EXERCISE DESCRIPTION: Below are the records; copy exactly the stretch from the line containing "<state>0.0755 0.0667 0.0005" through the line containing "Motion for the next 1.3", both ends included, and nothing else.

EXTRACTED RECORDS:
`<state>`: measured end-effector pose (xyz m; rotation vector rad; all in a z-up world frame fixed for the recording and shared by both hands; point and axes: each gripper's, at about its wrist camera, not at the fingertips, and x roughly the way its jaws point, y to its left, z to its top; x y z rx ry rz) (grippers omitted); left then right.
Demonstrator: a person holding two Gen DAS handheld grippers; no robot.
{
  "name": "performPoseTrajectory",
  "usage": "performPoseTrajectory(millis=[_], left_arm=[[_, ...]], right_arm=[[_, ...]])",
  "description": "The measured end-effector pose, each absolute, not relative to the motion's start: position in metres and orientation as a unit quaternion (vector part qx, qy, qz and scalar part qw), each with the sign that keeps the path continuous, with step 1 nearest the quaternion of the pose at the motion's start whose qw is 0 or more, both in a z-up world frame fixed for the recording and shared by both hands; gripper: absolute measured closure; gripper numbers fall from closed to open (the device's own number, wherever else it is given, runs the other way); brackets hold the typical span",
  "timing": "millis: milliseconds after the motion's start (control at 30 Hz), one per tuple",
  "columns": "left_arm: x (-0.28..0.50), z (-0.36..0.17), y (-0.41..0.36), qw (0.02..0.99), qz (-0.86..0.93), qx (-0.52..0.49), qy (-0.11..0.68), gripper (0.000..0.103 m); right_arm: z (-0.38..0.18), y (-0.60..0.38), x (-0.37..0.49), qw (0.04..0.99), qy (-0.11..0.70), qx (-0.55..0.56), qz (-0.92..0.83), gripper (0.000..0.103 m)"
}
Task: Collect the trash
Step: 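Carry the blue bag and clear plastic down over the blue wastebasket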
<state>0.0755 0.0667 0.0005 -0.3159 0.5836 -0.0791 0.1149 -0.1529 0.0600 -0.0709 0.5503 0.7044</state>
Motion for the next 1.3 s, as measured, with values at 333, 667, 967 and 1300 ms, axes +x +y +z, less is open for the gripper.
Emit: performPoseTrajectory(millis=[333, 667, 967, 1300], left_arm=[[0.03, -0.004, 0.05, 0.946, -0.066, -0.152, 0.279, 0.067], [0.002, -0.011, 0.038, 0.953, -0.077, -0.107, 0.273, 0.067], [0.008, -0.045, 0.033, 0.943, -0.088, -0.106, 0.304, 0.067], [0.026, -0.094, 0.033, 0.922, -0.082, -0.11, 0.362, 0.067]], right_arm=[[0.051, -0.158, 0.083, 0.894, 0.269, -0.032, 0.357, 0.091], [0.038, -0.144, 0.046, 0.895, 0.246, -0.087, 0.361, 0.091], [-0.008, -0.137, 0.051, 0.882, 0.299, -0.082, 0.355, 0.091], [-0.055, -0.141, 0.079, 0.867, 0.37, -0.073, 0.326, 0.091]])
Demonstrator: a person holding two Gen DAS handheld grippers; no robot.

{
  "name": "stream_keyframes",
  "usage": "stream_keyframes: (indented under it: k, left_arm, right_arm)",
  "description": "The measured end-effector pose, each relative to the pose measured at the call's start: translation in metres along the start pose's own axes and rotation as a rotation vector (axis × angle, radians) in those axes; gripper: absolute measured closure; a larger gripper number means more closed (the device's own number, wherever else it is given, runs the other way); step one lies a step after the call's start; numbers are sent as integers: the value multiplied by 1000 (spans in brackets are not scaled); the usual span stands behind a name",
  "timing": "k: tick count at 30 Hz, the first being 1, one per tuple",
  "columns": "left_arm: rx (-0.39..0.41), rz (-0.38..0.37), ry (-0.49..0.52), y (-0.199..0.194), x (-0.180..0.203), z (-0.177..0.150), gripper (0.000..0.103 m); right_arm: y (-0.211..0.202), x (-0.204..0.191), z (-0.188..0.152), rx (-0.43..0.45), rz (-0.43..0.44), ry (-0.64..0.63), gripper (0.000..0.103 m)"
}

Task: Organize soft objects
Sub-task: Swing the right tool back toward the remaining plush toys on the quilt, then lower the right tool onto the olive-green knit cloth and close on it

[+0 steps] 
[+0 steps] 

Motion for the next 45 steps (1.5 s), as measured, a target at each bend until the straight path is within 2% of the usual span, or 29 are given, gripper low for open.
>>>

ANSWER TO THE PROBLEM:
<state>0.0755 0.0667 0.0005 -0.3159 0.5836 -0.0791 0.1149 -0.1529 0.0600 -0.0709 0.5503 0.7044</state>
Motion for the next 1.3 s, as measured, with values at 333, 667, 967 and 1300 ms, axes +x +y +z, less is open for the gripper.

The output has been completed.